Depuis plus de 20 ans, Philippe Cahen, prospectiviste, analyse les signaux faibles (qu’il définit comme des faits paradoxaux qui inspirent réflexion), pour aider les entreprises à anticiper les transformations du monde. Dans cet échange, il partage son regard sur l’évolution du monde, les défis du secteur agroalimentaire et l’importance de la frugalité face aux crises actuelles et à venir. Selon lui, il est urgent de sortir du culte du passé et d’adopter une vision proactive de l’avenir. Le plus grand risque, tarder à réagir pour nous réinventer en profondeur.

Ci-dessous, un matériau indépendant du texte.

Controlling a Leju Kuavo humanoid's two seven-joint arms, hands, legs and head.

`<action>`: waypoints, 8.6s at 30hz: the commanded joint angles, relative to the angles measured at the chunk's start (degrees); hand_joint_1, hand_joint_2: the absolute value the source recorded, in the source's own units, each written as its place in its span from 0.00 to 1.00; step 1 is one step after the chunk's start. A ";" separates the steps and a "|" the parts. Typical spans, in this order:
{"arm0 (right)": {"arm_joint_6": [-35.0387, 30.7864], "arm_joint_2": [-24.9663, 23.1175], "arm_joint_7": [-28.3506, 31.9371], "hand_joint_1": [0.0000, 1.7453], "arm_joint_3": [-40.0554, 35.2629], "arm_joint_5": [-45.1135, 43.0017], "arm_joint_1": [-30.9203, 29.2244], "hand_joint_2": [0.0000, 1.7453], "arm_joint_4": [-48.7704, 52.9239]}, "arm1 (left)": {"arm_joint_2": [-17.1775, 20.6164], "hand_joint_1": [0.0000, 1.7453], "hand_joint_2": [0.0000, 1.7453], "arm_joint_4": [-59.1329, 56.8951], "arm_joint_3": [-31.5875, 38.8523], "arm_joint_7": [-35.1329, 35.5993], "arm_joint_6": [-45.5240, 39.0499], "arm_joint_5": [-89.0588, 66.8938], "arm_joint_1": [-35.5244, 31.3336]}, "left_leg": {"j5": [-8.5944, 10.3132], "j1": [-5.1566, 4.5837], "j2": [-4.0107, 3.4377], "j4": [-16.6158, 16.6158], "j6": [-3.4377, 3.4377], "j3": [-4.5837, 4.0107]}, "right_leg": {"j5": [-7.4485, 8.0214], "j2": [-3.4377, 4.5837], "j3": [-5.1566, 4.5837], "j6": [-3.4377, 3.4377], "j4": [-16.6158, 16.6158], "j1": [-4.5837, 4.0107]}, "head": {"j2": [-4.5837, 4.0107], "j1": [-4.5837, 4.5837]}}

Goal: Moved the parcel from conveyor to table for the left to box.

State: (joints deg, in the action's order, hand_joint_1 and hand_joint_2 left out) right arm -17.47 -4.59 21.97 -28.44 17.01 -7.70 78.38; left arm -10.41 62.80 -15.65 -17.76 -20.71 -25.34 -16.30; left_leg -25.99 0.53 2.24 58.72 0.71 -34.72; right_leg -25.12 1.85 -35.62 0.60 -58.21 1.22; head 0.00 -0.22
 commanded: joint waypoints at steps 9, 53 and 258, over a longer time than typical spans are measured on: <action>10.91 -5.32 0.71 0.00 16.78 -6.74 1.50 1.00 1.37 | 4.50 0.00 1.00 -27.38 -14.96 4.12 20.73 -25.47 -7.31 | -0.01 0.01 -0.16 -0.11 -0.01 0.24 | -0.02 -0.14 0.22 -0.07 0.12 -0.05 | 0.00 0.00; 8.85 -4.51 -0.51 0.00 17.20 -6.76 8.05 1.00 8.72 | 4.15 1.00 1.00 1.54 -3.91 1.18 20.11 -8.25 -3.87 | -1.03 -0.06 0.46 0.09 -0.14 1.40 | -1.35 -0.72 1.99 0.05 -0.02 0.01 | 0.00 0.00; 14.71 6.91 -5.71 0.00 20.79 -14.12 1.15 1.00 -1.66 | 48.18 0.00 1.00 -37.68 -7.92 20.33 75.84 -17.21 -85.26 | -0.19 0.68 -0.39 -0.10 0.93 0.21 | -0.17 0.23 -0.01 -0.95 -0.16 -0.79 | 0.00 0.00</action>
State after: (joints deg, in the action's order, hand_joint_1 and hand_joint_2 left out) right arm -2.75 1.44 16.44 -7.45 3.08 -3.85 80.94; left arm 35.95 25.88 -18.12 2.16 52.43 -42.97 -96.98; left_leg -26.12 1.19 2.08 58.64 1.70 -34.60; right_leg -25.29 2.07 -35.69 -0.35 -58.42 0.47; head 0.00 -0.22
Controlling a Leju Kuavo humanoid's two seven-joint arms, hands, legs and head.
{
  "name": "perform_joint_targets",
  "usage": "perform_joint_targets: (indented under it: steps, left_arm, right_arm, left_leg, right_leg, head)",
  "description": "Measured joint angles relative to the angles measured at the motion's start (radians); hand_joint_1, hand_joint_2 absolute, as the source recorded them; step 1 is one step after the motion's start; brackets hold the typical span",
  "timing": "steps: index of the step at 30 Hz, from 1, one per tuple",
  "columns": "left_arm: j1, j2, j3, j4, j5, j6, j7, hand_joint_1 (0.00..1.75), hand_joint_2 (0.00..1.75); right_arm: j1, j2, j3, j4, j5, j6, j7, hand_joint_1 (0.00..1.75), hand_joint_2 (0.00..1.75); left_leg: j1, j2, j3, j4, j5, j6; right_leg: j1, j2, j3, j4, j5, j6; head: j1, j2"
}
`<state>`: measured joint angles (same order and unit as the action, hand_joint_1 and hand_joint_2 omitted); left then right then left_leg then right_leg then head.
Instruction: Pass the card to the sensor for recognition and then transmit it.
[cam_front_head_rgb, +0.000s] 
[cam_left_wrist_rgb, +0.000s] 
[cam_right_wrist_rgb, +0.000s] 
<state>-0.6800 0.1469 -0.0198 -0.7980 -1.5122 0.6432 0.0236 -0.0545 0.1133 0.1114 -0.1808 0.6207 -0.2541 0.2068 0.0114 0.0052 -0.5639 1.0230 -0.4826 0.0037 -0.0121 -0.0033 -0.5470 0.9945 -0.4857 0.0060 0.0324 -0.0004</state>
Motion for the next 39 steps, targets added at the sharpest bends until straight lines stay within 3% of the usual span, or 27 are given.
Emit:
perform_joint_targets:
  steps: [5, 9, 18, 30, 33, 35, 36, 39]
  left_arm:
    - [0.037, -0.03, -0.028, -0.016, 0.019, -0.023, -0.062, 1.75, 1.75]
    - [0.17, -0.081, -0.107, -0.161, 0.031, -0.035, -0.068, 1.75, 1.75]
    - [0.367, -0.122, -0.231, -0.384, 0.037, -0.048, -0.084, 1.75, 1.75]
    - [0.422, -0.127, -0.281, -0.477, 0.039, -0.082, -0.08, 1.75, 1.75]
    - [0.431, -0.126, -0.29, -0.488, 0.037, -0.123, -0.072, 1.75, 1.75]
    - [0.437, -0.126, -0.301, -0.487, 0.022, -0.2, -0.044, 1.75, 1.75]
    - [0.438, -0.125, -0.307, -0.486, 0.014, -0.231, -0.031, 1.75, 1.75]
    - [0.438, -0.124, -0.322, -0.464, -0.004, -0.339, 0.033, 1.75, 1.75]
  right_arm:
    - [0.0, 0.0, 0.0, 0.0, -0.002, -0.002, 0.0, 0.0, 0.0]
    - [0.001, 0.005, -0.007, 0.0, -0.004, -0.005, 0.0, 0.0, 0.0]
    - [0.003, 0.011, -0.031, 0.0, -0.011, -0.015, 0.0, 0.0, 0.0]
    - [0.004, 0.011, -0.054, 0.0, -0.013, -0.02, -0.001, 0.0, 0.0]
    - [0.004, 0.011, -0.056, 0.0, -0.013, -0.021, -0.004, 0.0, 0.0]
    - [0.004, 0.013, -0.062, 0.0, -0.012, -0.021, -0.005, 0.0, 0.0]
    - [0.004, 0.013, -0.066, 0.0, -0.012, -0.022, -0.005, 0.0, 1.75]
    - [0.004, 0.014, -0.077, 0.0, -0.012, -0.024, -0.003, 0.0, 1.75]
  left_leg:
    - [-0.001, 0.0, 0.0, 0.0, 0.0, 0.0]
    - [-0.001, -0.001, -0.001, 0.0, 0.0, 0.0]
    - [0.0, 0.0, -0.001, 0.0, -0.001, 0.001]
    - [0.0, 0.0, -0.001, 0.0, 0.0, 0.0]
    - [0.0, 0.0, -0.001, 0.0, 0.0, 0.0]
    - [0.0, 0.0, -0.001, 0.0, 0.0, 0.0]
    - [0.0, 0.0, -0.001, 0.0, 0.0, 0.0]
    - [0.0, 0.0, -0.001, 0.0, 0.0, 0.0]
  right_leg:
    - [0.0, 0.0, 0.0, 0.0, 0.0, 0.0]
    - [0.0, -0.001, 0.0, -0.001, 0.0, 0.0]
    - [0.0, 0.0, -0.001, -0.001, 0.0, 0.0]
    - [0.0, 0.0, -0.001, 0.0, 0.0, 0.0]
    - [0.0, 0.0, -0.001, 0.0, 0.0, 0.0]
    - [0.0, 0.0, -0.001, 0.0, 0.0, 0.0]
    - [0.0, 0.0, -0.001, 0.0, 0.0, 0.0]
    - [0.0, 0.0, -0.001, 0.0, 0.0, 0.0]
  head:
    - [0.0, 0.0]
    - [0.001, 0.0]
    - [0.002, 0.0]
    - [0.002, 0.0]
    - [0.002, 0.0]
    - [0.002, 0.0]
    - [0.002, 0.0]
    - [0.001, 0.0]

Quel regard portez-vous sur notre monde ?
J’aime dire que la période 1990-2020 a été celle des « 30 insouciantes ». C’était une phase d’exubérance totale, de croissance effrénée, où tout semblait possible : la mondialisation, Internet, la Chine dans l’OMC… Et puis, en 2020, tout bascule avec la crise du Covid. Depuis, nous vivons des ruptures chaque année : crise des semi-conducteurs en 2021, guerre en Ukraine et inflation en 2022, intelligence artificielle en 2023… Le temps s’est compressé. Aujourd’hui, les plans stratégiques d’entreprises se font sur quelques mois, alors qu’autrefois ils s’étalaient sur cinq à dix ans.
En matière d’agriculture et d’alimentation, quel est selon vous l’enjeu des enjeux ?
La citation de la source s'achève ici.